Le Torri del Vajolet © Federico RossettiIl 17 settembre 1887 George Winkler scala la Terza Torre Meridionale del Vajolet.
Winkler è nato a Monaco di Baviera nel 1869, da una ricca famiglia della borghesia tedesca. Il padre è un commerciante di carni. A casa Winkler si programmano uscite domenicali sulle cime bavaresi, così a undici anni il ragazzino assaggia la roccia e a quattordici sale la Zugspitze. Presto il piccolo Georg (d’età e anche di statura) sviluppa tecnica e muscoli con la costanza di un adulto avvezzo alla scalata, sperimentando nuovi materiali ed esplorando il confine dell’arrampicata solitaria. Si allena severamente e vuole superare il limite.
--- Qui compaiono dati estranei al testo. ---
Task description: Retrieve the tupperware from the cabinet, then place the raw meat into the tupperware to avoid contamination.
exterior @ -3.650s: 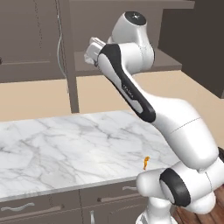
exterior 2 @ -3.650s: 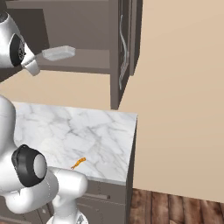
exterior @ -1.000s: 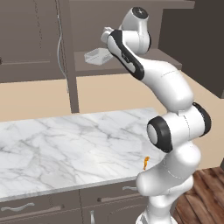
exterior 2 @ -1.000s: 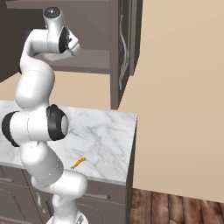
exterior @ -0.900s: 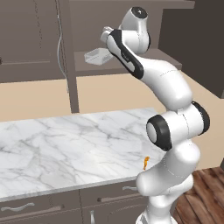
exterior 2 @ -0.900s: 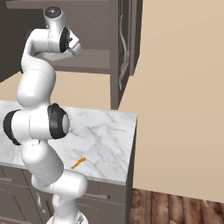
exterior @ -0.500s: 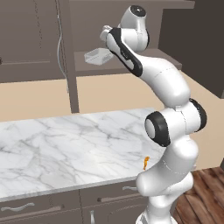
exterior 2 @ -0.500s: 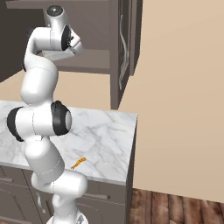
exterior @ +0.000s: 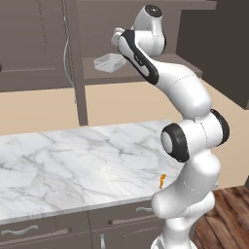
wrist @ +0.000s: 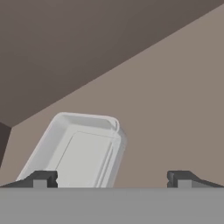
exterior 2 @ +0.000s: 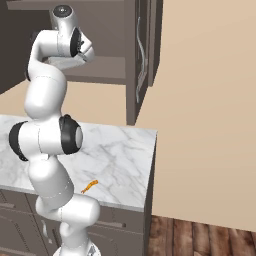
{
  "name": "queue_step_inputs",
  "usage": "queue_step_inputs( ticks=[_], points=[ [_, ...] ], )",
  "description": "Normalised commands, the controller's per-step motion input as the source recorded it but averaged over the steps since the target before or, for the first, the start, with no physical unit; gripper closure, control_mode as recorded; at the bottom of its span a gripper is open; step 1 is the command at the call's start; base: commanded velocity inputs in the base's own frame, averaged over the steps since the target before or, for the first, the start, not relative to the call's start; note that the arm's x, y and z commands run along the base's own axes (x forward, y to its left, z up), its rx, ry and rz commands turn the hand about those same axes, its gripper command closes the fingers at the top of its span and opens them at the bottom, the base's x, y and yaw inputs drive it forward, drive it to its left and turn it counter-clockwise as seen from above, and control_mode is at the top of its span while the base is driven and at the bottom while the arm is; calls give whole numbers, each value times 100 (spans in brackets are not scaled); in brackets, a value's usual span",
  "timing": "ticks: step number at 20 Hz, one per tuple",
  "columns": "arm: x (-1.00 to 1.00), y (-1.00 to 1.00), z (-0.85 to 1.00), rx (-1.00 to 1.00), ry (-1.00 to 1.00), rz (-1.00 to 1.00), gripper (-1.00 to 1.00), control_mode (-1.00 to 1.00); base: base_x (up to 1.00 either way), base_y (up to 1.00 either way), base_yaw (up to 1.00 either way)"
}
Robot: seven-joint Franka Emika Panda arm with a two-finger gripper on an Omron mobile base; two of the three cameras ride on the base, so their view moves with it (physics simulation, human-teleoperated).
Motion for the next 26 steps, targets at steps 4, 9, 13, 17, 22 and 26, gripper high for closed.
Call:
queue_step_inputs(
  ticks=[4,9,13,17,22,26],
  points=[
    [0,0,-1,0,1,0,-100,-100,0,0,0],
    [-11,1,-6,0,2,0,-100,-100,0,0,0],
    [-22,5,-13,0,1,0,-100,-100,0,0,0],
    [-20,8,-14,0,0,0,-100,-100,0,0,0],
    [0,2,-8,0,0,0,-100,-100,0,0,0],
    [0,6,-12,0,0,0,-100,-100,0,0,0]
  ],
)
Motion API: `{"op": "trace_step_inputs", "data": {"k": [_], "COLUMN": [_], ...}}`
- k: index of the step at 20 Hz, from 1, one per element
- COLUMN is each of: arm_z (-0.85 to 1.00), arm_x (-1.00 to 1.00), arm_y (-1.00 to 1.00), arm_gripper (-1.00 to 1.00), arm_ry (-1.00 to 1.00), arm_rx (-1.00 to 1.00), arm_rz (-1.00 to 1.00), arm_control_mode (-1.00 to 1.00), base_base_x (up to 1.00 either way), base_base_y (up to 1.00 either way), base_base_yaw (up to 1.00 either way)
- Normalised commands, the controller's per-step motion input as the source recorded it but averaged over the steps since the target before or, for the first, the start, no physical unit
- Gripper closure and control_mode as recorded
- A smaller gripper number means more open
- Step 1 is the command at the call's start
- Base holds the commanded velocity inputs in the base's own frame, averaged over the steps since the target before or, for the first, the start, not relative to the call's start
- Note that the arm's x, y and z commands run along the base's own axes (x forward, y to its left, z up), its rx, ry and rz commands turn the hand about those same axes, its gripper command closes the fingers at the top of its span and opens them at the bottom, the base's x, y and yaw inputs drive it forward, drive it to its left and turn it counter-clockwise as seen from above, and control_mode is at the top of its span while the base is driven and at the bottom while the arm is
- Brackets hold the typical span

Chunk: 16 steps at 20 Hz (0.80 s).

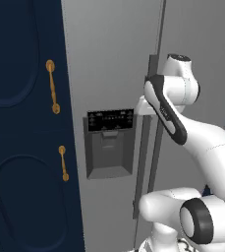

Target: Take the strawberry from the fridge and place it on top of the pancake, located on the dining counter.

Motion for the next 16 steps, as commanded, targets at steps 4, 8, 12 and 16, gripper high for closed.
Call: {"op": "trace_step_inputs", "data": {"k": [4, 8, 12, 16], "arm_z": [0.00, 0.00, 0.00, 0.00], "arm_x": [-0.05, -0.06, 0.00, 0.00], "arm_y": [0.00, 0.00, 0.00, 0.00], "arm_gripper": [-1.00, -1.00, -1.00, -1.00], "arm_ry": [-0.02, -0.01, 0.00, 0.00], "arm_rx": [0.00, 0.00, 0.00, 0.00], "arm_rz": [0.00, 0.00, 0.00, 0.00], "arm_control_mode": [-1.00, 1.00, 1.00, 1.00], "base_base_x": [0.00, -0.58, -0.95, -0.38], "base_base_y": [0.00, 0.00, 0.00, -0.23], "base_base_yaw": [0.00, 0.00, 0.00, 0.00]}}
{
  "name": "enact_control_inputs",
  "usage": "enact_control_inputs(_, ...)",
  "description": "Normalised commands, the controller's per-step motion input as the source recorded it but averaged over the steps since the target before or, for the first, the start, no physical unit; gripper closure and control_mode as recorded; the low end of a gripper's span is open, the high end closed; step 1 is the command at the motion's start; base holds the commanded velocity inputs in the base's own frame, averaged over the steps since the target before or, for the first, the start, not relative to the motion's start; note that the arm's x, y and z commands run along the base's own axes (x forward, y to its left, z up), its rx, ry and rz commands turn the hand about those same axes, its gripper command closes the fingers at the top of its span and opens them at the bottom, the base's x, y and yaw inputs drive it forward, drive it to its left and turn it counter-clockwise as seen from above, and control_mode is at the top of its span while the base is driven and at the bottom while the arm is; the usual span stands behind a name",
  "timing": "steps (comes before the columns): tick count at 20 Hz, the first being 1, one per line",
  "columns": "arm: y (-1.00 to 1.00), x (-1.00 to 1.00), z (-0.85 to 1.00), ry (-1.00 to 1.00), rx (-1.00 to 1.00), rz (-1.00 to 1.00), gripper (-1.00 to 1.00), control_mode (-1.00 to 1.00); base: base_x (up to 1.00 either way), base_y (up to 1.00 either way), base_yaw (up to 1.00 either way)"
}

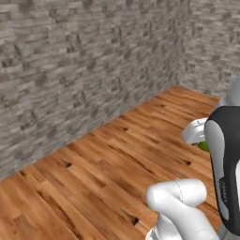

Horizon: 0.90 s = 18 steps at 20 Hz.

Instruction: Gather the lime and eggplant from the fridge and place them on a tray on the dining counter. Then gather the chicken drumsticks from the fridge and place them on the other tray.

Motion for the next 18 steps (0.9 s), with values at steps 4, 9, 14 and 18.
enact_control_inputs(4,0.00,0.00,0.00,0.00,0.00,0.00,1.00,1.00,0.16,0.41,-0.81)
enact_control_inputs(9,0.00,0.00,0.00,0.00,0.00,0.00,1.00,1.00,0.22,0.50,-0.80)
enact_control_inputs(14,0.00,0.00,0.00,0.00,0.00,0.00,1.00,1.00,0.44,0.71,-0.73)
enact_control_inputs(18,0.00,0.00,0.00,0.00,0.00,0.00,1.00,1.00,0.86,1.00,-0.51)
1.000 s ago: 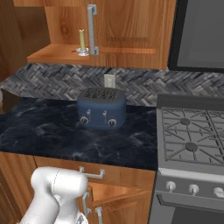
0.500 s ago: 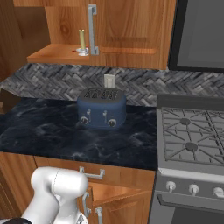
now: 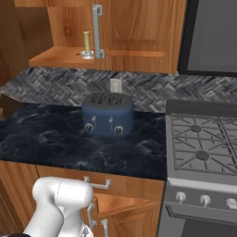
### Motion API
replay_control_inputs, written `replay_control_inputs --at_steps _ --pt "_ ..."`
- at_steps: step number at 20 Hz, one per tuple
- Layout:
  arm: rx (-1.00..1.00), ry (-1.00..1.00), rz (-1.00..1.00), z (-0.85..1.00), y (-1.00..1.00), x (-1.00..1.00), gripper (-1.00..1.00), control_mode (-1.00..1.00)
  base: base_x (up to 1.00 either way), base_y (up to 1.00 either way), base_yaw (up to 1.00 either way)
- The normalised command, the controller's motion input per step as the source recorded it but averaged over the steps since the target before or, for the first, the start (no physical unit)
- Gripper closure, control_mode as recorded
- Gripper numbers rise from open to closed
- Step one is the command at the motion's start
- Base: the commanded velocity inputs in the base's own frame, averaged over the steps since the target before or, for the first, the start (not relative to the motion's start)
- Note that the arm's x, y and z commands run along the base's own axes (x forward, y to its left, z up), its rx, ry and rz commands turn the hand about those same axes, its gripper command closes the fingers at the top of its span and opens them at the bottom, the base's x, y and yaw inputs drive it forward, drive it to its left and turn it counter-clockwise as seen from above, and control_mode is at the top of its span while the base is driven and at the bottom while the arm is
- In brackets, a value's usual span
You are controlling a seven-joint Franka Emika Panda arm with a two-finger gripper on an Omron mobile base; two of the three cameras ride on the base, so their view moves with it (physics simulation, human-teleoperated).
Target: Pick the candle and jar from the dining table and place them in the open cabinet. Close the cabinet after placing the objects.
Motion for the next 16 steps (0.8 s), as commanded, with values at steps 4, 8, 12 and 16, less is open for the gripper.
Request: replay_control_inputs --at_steps 4,8,12,16 --pt "-0.09 -0.09 0.01 0.08 0.4 0.06 -1.0 -1.0 0.0 0.0 0.0" --pt "-0.12 -0.09 0.0 0.11 0.44 0.15 -1.0 -1.0 0.0 0.0 0.0" --pt "-0.1 -0.04 0.0 0.06 0.31 0.31 -1.0 -1.0 0.0 0.0 0.0" --pt "-0.09 -0.02 0.0 0.04 0.24 0.39 -1.0 -1.0 0.0 0.0 0.0"
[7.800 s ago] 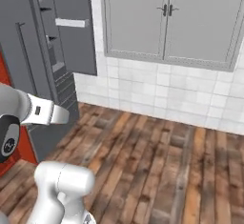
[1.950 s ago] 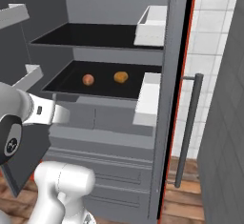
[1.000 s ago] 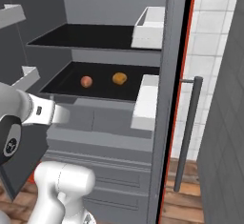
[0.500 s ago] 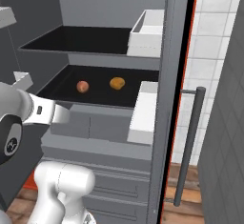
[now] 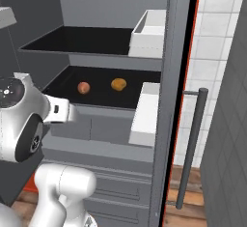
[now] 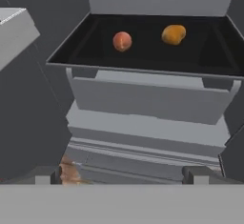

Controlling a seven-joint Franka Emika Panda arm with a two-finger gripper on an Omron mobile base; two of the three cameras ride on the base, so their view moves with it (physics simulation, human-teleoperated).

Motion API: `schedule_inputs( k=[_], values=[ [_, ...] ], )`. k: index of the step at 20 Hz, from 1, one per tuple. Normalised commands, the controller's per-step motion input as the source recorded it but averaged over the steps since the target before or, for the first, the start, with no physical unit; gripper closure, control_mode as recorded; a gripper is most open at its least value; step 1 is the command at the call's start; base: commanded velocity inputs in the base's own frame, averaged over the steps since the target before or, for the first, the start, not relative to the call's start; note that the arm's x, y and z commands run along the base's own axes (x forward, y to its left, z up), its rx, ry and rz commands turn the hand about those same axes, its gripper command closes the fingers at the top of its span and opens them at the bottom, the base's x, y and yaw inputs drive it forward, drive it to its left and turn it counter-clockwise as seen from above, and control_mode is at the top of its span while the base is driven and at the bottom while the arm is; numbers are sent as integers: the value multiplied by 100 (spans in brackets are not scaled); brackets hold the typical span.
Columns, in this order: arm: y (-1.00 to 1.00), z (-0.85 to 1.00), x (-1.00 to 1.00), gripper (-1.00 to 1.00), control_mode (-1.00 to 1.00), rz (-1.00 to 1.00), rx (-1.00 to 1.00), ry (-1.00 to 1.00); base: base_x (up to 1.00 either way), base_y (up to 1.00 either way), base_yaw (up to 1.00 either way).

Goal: Gather the onion and potato from the fridge and place them on a tray on the dining counter. Then gather the steak and fish from the fridge and place them on the other tray.

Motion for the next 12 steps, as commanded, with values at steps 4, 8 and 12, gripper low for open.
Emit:
schedule_inputs(
  k=[4, 8, 12],
  values=[
    [5, -17, 16, -100, -100, 14, 0, 8, 0, 0, 0],
    [18, -15, 40, -100, -100, -1, 2, 0, 0, 0, 0],
    [5, -19, 33, -100, -100, -4, 2, 0, 0, 0, 0]
  ],
)
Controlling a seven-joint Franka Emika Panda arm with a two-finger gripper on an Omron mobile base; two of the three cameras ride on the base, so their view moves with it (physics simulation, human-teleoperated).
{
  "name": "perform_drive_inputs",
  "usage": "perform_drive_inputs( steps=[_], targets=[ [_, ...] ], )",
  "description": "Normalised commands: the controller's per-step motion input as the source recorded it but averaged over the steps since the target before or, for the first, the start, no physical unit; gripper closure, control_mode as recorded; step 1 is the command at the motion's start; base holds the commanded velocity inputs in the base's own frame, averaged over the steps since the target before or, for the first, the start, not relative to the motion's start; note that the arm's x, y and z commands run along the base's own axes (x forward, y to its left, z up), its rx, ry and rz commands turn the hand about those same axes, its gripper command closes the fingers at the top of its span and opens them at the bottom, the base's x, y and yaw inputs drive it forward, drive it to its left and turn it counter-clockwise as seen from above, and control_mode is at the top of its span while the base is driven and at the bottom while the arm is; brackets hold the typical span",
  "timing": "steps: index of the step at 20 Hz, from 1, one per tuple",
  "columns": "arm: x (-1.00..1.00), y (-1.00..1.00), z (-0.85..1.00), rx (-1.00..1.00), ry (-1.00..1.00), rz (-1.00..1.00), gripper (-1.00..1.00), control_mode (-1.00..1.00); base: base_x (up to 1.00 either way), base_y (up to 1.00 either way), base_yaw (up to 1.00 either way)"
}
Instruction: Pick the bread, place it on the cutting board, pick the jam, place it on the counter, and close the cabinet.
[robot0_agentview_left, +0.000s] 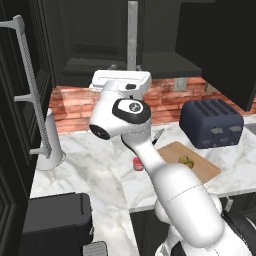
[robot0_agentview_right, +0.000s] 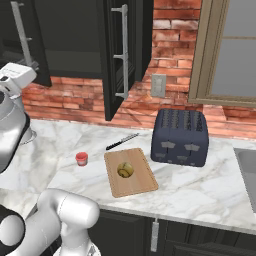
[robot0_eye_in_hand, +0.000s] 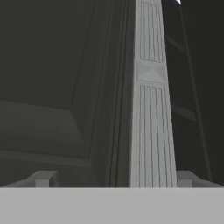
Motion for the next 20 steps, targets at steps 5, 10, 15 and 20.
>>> perform_drive_inputs(
  steps=[5,10,15,20],
  targets=[
    [0.34,-0.36,0.0,0.02,0.0,0.03,-1.0,-1.0,0.0,0.0,0.0],
    [0.36,-0.38,0.0,0.02,0.0,0.03,-1.0,-1.0,0.0,0.0,0.0],
    [0.36,-0.39,0.0,0.0,0.0,0.02,-1.0,-1.0,0.0,0.0,0.0],
    [0.3,-0.42,0.0,0.0,0.0,0.0,-1.0,-1.0,0.0,0.0,0.0]
  ],
)
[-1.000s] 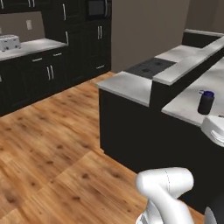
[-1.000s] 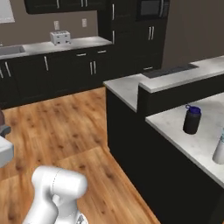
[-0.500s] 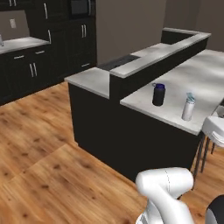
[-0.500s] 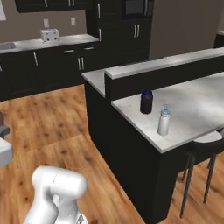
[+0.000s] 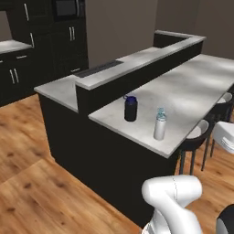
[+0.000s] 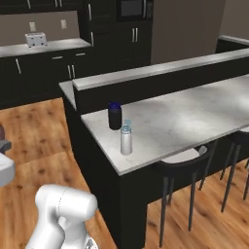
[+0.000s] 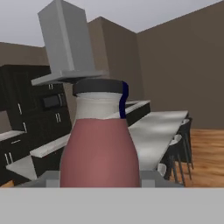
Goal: Move the drinks to the dining counter.
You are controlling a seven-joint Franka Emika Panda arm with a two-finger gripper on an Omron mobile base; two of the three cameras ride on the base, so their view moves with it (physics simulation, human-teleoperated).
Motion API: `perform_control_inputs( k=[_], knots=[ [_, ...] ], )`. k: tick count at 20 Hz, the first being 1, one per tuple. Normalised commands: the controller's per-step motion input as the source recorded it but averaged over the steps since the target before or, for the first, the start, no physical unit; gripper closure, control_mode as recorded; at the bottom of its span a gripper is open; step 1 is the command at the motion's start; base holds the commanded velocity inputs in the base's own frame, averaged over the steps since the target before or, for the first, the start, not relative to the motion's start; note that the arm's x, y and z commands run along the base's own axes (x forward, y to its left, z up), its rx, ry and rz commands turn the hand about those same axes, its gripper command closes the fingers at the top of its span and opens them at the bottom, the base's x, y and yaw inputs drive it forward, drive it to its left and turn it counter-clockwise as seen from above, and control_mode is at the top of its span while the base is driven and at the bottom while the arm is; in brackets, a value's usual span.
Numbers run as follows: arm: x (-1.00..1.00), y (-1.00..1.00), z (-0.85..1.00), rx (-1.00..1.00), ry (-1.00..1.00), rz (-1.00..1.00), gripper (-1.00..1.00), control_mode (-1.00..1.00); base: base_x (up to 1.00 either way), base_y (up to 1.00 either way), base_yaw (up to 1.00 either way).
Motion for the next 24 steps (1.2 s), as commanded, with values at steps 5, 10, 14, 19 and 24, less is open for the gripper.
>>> perform_control_inputs(
  k=[5, 10, 14, 19, 24],
  knots=[
    [0.00, 0.00, 0.00, 0.00, 0.00, 0.00, 1.00, 1.00, 0.33, -1.00, 0.01],
    [0.00, 0.00, 0.00, 0.00, 0.00, 0.00, 1.00, 1.00, 0.38, -1.00, 0.02],
    [0.00, 0.00, 0.00, 0.00, 0.00, 0.00, 1.00, 1.00, 0.54, -1.00, 0.02],
    [0.00, 0.00, 0.00, 0.00, 0.00, 0.00, 1.00, 1.00, 0.78, -0.99, 0.19],
    [0.00, 0.00, 0.00, 0.00, 0.00, 0.00, 1.00, 1.00, 0.26, -1.00, 0.32]
  ],
)
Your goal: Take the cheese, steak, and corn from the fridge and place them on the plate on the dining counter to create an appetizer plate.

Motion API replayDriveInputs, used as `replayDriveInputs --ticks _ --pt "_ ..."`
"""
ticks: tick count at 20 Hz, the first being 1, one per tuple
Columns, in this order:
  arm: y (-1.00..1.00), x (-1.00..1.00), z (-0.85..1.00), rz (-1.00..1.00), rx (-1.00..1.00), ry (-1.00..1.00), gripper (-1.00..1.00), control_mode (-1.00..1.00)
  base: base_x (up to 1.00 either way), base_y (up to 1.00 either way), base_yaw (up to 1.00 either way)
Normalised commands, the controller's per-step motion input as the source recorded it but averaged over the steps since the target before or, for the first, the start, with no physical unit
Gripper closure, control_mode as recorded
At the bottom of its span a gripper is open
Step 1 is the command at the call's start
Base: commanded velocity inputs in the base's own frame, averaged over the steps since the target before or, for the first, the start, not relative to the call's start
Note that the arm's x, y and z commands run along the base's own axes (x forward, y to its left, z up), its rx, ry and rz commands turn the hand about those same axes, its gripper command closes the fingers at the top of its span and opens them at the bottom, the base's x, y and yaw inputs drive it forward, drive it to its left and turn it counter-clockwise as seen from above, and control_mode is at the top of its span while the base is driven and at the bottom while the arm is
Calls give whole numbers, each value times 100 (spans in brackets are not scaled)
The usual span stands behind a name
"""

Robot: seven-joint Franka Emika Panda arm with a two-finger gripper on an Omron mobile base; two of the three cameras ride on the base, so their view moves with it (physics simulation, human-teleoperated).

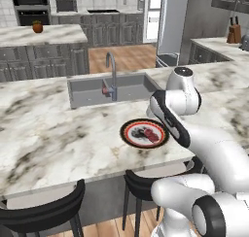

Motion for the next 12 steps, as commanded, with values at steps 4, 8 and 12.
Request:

La Terza Torre del Vajolet
Nel 1887 il piccolo George è all’ultimo anno del liceo. Finita la scuola, freme di passione e scala tutto quello che può per sperimentare e imparare. Alla fine dell’estate il diciottenne si sente in forma; raggiunte le Dolomiti, proprio nel cuore della famosa Valle di Fassa, adocchia la Terza Torre del Vajolet che dal rifugio svetta come un fantasma di pietra sfidando la forza di gravità e componendo una delle cartoline più celebri delle Dolomiti. Il 17 settembre parte con un pezzo di corda a tracolla, scarponi chiodati e babbucce di feltro per la scalata e un uncino di ferro in caso di emergenza. In poche ore firma una delle più audaci imprese della storia, scalando la fessura della Torre senza alcuna protezione su difficoltà di terzo e quarto grado, con un passaggio di quarto superiore: il Winklerriss. Nessuno aveva mai osato tanto prima di lui, anche se il resoconto è laconico: “La più piccola delle tre Torri principali del Vajolet, 2800 metri. Prima salita. 17 settembre, partenza 6,15’ – attacco 7,30’. Per un sistema di camini stretti si raggiunge il piede della guglia estrema e da qui per alcune paretine alla punta: ore 9,50’ (ometto, vista chiara, ma naturalmente limitata) – partenza 10,30’ – un sasso cade dall’alto e mi taglia la corda fino a pochi fili – termine dell’arrampicata: 1,30’ – la torre vista dalla base rappresenta la magnifica guglia che io conosco – fienili da Soial (Gardeccia) 2,45’ – partenza 3,07’ – sceso a Monzon, per il ponte raggiunto lo stradon”. Forse la gente lo scambia per uno scappato di casa, e invece da quel giorno George è uno dei più leggendari arrampicatori di sempre.
Molti anni dopo Reinhold Messner, vestendo i panni dello storico, si chiede se “spingendosi al limite dell’arrampicabile Winkler abbia anticipato i tempi per firmare un’opera d’arte. No, Winkler ha semplicemente rischiato molto, e questo è tutto” conclude Messner senza mediazioni. Probabilmente sono stati il coraggio e l’incoscienza giovanile, abbinati, a lanciare il ragazzo nella sfida che oggi potrebbe sembrare alla portata di molti, ma all’epoca rasentava la follia e contemplava una visione futuristica della scalata. Ogni salto è culturale prima che tecnico. Al di là del gesto e del rischio, oggi appare fantastico che un ragazzino abbia cullato quell’idea oltre il tempo e la ragione, e in silenzio l’abbia realizzata, senza dirlo a nessuno.